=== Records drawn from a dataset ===

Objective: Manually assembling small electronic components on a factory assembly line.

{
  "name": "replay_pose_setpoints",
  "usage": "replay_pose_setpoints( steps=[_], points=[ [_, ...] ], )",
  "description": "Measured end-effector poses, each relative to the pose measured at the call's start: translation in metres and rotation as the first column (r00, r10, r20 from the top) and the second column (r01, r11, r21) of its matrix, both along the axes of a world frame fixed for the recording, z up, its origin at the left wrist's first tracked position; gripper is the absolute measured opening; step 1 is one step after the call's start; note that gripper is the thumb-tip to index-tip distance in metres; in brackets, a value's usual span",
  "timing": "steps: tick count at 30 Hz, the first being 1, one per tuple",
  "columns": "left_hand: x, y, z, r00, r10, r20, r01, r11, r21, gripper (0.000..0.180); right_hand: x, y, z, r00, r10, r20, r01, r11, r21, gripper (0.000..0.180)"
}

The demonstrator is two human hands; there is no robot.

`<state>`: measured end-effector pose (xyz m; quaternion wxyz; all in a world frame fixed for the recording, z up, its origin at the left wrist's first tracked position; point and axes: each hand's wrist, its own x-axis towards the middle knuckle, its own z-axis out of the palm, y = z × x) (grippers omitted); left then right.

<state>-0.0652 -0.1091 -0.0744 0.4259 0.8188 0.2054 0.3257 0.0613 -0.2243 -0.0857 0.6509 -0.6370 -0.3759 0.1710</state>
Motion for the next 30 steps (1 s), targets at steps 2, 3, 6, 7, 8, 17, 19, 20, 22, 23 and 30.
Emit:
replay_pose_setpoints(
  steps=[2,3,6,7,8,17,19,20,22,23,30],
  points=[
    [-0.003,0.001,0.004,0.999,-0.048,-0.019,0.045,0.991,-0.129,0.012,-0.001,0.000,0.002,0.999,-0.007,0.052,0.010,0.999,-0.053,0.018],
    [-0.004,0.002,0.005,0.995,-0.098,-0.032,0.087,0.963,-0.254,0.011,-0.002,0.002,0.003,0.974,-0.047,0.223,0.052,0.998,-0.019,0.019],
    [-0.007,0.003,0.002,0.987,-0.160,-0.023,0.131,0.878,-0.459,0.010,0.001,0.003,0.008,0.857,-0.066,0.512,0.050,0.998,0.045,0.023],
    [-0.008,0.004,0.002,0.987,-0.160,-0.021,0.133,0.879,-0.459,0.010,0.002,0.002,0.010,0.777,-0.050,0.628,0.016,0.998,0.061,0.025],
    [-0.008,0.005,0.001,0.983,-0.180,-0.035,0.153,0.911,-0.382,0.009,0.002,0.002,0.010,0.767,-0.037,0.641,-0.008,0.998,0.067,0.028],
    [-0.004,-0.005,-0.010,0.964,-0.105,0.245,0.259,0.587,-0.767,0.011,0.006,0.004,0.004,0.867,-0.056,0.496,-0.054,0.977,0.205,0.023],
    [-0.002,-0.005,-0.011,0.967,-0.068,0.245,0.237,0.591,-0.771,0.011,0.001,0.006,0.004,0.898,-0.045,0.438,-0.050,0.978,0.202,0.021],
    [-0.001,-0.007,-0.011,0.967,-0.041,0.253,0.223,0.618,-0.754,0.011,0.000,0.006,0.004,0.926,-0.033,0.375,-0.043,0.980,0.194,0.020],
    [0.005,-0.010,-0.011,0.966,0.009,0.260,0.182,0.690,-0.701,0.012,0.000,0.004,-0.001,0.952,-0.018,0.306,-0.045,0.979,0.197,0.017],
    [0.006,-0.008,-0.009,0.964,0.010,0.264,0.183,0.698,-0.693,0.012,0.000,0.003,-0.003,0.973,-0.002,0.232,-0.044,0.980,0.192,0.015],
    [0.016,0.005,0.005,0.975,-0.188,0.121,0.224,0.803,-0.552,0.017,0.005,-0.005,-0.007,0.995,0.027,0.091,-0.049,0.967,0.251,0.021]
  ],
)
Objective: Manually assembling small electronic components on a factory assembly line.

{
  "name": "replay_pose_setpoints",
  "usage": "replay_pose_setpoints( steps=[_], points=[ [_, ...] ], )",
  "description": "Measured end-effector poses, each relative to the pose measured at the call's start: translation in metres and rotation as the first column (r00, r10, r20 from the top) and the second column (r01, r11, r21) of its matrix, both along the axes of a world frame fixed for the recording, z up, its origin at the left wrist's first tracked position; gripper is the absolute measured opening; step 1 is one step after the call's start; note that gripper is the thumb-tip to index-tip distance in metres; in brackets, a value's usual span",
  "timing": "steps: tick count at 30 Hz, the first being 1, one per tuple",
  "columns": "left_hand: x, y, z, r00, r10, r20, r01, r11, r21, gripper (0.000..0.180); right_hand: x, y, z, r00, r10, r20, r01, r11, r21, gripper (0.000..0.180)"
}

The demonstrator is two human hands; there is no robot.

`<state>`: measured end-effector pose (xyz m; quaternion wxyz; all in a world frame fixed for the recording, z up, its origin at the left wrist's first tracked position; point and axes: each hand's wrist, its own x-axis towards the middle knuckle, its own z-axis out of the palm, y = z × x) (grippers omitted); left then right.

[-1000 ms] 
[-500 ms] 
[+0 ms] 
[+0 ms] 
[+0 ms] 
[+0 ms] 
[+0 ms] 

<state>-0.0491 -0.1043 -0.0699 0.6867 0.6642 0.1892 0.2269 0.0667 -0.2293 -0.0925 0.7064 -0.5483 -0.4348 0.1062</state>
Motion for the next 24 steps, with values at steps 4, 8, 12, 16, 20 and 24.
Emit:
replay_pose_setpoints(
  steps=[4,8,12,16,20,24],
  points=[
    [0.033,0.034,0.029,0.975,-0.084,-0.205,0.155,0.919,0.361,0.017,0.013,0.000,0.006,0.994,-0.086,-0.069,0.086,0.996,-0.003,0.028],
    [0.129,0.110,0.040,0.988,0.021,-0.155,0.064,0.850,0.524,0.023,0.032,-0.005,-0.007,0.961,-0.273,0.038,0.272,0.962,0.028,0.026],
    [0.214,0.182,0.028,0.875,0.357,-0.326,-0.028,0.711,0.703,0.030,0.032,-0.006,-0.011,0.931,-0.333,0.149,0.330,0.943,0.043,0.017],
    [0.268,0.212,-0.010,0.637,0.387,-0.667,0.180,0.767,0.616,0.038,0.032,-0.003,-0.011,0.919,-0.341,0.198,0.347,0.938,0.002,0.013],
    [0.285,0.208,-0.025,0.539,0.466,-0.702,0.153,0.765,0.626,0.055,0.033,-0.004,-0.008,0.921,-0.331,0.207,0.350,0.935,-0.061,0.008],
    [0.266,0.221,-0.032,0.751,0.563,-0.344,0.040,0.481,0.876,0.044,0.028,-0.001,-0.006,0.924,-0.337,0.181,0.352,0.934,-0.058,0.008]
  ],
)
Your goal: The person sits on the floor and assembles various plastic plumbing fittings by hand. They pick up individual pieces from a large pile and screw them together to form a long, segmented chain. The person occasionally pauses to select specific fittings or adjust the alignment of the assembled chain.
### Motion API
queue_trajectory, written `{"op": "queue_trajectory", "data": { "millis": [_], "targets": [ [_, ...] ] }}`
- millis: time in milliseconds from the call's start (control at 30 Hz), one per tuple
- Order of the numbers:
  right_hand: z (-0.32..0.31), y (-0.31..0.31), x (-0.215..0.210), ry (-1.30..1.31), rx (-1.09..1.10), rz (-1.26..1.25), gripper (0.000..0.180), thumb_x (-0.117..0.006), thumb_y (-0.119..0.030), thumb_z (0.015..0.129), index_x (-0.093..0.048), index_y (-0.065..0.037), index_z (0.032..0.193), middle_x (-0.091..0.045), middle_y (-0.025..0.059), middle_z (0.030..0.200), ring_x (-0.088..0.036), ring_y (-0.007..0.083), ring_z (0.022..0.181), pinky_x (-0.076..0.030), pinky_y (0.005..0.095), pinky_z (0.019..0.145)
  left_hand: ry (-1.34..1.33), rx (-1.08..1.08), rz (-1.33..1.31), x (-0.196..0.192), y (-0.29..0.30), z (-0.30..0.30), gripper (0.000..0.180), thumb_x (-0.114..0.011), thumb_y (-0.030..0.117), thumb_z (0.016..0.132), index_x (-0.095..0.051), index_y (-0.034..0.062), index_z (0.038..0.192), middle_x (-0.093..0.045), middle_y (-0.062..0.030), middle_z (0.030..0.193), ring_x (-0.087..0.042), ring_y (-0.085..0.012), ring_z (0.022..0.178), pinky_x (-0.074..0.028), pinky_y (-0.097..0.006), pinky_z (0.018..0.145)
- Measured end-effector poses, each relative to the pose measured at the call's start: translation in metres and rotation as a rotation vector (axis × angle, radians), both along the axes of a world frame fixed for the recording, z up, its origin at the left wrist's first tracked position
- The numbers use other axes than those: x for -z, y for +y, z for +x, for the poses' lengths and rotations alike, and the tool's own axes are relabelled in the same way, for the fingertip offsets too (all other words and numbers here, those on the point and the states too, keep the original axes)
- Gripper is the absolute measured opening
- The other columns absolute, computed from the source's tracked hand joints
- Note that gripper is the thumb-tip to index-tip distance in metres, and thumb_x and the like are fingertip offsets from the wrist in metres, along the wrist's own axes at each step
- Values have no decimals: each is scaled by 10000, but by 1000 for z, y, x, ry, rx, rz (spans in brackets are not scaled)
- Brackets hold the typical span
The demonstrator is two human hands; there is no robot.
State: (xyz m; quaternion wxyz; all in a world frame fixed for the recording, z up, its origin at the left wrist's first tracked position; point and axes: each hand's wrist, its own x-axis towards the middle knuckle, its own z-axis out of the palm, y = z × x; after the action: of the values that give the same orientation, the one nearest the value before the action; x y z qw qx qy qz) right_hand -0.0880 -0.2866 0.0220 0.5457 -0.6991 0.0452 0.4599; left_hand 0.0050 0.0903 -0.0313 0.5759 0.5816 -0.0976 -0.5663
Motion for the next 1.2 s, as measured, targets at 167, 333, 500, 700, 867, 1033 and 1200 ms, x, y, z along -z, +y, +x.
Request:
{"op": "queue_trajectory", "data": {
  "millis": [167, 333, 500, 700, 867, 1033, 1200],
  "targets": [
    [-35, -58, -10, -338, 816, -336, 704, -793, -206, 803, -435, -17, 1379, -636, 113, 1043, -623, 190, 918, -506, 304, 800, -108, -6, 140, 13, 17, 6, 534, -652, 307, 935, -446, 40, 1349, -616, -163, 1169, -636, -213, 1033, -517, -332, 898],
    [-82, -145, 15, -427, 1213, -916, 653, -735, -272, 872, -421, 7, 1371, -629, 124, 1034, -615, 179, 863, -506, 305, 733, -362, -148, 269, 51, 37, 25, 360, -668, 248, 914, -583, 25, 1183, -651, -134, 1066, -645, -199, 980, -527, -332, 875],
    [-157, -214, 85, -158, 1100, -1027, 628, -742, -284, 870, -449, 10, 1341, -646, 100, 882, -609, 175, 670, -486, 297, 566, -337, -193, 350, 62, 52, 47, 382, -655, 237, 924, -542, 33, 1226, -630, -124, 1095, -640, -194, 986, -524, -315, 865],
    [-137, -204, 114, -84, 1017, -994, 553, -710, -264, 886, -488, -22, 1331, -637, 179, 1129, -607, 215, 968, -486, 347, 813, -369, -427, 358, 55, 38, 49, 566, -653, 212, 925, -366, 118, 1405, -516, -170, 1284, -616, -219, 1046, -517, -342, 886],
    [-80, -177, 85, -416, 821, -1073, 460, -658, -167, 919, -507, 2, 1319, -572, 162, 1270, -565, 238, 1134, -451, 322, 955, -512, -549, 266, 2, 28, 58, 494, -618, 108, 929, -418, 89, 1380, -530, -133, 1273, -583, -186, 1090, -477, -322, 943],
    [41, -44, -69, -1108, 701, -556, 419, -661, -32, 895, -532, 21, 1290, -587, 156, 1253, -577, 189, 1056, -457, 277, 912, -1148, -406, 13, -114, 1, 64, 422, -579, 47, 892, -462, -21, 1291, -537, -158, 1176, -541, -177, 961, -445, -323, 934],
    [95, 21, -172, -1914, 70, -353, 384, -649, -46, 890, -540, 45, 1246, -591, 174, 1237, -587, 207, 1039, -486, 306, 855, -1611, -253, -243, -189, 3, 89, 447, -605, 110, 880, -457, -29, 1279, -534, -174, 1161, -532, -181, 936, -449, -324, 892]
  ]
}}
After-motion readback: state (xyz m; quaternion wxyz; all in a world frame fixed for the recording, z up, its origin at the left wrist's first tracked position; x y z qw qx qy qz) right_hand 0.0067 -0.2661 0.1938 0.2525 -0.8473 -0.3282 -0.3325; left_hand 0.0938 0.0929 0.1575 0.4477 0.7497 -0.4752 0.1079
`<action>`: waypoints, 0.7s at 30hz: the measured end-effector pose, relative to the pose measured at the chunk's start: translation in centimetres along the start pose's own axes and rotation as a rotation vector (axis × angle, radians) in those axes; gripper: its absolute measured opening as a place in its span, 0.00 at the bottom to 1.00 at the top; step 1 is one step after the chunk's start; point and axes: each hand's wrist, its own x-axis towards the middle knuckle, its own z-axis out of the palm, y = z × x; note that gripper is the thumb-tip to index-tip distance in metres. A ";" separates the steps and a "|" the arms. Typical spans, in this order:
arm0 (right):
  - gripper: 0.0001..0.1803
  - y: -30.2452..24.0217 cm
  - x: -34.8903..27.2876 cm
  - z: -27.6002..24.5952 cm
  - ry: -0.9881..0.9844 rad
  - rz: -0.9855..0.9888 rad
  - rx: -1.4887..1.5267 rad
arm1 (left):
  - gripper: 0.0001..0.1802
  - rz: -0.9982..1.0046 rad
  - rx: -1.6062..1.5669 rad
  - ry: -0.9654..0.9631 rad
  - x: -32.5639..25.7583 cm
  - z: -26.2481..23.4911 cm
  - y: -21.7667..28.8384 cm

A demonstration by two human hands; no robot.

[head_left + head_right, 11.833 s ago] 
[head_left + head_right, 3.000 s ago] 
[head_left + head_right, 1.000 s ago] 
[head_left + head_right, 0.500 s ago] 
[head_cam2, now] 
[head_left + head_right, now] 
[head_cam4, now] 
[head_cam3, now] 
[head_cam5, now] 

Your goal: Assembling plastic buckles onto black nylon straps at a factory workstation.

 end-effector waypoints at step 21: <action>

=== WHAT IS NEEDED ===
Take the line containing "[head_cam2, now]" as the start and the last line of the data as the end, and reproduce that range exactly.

=== TASK RESPONSE ===
[head_cam2, now] 
[head_left + head_right, now] 
[head_cam4, now] 
[head_cam3, now] 
[head_cam5, now] 

Your goal: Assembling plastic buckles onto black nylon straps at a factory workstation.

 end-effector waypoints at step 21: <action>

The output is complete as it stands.